Bazı çalışmalar olmuyor değil, oluyor da ama heeeep oluyor.
Bitmiyor, yaşama girmiyor, renklendirmiyor.
İnciraltı ve Bayraklı-Turan Gökdelen projesi başlasa belki kente bir hareket gelecek.
Niyet olsa bu kez yasal engel devreye giriyor...
Bu kentin çehresini değiştiren, akılda kalan son projeler eski Belediye Başkanı Burhan Özfatura zamanında gerçekleşen uydu kentler olmuştu. Beton güzellikleri (!) tartışılır olsa da bu uydu kentlerle kentin gecekondu yapılaşmasının önüne geçildi.
Konuklarımızı alıp, Egekent’e, Evka’lara gidemedik belki ama, ana arterlerde kentin önünü modernleşmeye doğru açtı uydu kentler. Elbette o dönemde hükümet desteği vardı, TOKİ kaynakları akıyordu. Yine de bu güç doğru kullanıldı. Ardından yılan hikayesine dönüşen konularla idare eder hale geldik.

Neden seyir tekneleri yok


Metro, katı atık tesisi, kentsel dönüşüm, Agora... vs. etrafında dönüyoruz.
Doğru, bu konular yıllarca büyüyerek, katlanarak Başkan Aziz Kocaoğlu’nun kucağına geldi ama bu konulara odaklanırken, bu kentte yapılacak hiç mi başka birşey yok ? Üstü açık otobüsleri almak dahi neden beş yıl sürüyor ?

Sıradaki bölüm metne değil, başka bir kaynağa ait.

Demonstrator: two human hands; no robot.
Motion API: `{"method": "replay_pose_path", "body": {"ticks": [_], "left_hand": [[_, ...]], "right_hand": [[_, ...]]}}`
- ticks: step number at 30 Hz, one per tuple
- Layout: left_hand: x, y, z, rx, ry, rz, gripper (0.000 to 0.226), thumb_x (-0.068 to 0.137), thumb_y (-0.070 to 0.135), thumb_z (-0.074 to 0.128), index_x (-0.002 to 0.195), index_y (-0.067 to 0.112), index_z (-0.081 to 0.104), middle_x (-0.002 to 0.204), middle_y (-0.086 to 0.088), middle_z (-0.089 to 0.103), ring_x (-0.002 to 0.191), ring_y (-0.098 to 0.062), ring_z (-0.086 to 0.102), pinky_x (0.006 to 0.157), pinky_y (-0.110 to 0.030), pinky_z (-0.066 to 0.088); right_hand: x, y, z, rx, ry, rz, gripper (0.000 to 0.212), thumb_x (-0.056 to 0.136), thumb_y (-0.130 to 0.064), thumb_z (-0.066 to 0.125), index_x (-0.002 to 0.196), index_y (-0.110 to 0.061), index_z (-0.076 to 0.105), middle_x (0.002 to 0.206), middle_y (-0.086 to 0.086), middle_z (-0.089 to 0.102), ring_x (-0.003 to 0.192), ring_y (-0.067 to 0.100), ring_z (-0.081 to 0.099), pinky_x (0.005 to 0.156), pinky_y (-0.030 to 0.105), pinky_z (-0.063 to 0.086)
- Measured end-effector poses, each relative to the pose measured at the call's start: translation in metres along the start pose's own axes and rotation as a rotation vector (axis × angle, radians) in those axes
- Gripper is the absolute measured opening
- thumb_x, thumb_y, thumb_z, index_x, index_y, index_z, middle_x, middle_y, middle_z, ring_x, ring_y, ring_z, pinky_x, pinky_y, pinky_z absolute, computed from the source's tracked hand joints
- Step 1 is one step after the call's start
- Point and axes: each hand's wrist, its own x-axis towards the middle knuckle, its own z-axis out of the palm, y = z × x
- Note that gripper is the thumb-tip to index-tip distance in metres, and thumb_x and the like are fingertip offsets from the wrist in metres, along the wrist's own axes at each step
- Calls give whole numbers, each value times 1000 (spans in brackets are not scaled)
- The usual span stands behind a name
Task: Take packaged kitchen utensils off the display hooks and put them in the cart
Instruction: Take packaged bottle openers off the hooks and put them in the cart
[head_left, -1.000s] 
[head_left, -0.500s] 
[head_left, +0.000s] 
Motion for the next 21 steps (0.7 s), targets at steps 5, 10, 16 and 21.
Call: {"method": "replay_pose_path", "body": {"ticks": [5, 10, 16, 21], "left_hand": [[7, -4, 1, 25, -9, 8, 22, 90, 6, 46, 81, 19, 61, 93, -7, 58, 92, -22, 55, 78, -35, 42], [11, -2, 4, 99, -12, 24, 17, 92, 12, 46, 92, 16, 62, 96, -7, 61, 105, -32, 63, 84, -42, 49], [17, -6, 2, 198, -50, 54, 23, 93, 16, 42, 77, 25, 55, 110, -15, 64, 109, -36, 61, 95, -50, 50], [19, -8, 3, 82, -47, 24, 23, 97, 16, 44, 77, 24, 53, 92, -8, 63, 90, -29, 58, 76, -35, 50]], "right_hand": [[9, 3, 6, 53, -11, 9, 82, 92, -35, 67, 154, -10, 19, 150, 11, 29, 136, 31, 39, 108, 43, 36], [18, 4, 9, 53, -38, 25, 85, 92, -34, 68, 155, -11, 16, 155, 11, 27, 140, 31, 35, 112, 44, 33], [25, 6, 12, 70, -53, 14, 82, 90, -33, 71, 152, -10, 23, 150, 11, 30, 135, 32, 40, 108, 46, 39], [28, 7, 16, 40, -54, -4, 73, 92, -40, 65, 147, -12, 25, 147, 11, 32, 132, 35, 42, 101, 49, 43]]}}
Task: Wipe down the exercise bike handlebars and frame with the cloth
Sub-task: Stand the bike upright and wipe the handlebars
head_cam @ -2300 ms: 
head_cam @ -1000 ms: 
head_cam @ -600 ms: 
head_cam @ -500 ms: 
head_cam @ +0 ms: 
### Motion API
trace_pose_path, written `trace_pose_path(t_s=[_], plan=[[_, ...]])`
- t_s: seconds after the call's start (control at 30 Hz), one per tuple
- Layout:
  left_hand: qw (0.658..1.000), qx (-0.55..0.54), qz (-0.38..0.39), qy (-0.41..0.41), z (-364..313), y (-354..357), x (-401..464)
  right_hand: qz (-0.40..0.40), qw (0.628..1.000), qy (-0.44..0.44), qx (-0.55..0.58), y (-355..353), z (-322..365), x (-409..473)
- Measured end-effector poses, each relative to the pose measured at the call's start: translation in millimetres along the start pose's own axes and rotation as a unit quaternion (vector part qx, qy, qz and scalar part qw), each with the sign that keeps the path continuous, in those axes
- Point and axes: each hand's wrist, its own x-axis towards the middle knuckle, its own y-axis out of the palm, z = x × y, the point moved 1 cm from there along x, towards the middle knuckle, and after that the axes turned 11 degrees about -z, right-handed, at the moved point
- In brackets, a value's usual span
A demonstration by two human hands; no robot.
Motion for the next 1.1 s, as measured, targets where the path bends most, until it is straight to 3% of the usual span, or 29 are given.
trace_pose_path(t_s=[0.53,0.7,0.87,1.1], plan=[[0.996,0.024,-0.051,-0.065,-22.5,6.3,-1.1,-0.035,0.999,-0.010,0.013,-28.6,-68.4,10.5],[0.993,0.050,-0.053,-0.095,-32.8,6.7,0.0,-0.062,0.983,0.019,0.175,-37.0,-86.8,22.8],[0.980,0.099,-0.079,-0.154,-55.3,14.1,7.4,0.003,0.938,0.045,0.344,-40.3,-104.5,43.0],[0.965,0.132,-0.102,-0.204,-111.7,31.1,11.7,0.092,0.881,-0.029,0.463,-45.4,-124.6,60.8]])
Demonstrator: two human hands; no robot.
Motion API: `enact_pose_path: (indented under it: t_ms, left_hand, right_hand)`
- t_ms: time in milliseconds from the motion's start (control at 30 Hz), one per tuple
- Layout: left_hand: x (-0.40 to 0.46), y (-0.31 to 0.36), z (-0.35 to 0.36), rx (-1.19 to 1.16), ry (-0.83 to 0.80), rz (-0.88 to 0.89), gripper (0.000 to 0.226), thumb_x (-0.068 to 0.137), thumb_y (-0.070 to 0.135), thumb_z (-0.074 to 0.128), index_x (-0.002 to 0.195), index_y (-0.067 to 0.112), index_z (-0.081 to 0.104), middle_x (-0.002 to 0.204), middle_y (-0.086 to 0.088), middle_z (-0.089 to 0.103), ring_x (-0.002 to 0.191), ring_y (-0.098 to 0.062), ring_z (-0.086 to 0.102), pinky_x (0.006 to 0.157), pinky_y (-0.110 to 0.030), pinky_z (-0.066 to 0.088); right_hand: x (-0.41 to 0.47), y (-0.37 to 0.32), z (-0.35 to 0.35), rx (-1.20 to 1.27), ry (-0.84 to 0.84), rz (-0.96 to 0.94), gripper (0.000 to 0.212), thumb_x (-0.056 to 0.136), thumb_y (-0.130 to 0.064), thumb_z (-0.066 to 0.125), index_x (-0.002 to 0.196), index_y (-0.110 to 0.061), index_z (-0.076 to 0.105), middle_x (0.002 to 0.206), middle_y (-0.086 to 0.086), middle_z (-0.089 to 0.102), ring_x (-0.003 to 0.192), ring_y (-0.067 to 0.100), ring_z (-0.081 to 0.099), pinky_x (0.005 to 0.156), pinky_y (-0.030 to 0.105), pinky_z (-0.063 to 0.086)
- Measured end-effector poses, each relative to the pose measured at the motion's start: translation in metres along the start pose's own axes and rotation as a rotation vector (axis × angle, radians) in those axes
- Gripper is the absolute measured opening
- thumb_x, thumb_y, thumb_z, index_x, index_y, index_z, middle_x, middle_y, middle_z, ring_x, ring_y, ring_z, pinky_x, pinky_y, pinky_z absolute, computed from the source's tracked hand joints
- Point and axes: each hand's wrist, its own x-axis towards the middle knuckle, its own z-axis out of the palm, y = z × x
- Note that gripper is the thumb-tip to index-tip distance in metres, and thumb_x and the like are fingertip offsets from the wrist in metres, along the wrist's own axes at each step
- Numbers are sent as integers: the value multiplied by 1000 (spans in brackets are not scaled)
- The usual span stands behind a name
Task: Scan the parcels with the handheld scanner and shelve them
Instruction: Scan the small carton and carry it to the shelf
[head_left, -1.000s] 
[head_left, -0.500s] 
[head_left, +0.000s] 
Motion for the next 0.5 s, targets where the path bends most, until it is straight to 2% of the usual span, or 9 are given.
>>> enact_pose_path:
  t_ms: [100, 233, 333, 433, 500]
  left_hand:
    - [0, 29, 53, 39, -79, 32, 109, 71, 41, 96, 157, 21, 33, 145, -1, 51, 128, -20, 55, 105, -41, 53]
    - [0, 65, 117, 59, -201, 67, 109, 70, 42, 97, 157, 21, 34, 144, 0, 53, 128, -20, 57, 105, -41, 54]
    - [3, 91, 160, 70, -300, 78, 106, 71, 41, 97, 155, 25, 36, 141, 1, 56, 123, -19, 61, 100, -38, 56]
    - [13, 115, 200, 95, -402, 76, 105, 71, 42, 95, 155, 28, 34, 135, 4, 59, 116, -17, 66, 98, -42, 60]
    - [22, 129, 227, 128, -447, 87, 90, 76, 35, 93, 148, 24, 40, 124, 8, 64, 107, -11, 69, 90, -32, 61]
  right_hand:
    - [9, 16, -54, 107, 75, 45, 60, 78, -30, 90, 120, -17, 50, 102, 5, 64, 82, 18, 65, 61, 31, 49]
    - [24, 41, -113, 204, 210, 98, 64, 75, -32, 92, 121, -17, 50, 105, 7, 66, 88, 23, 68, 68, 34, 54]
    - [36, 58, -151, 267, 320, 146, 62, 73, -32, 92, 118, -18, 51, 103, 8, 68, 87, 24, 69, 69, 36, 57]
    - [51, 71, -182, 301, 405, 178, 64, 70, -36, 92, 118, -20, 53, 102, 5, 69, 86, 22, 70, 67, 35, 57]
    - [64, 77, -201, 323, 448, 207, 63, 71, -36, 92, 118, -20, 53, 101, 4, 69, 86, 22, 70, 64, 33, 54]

Ya da bir yandan büyük projelerle uğraşırken, öte yandan Güngör Hoca’nın dikkat çektiği gibi kente bazı renkleri neden kazandıramıyoruz? Çok mu zor özellikle bahar aylarında, arabaları ve arabacılarıyla Kordon’da 19. Yüzyıl İzmir nostaljisini yansıtacak faytonları yaratmak?
Ya da daha önemsediğim bir konu....
Neden, körfez kıyısında dolaşan, hosteslerin İzmir’in tarihini de anlatabileceği seyir teknelerimiz yok. Burası nehir mi, koca körfez diyeceksiniz? Gidin o zaman yanı başınıza, Pire’ye bir bakın. Yarım saatlik, bir saatlik turlarla kent etrafıyla tanıtılıyor. İlk kez binenler, kulaklıklardan hem kentin tarihine, hem de yapılan çalışmalara dair bilgi alırken, isteyen tekne sefasıyla kenti kıyıdan turluyor.
Nedir, kaç paradır ve niye yapılmaz ? Neden körfez olanaklarından daha çok yararlanılmaz??
Bunun için EXPO’ya aday olup, bir aralar adını ezberlediğimiz BİE Sekreteri Loscartales’in talimatı mı gerekiyor ?
Kim ne derse desin, arkadaşım da Güngör Uras Hoca da haklı, arada bir başımızı kronikleşmiş konulardan kaldırıp etrafımıza nasıl renk kazandırabiliriz diye bakmamız gerekiyor.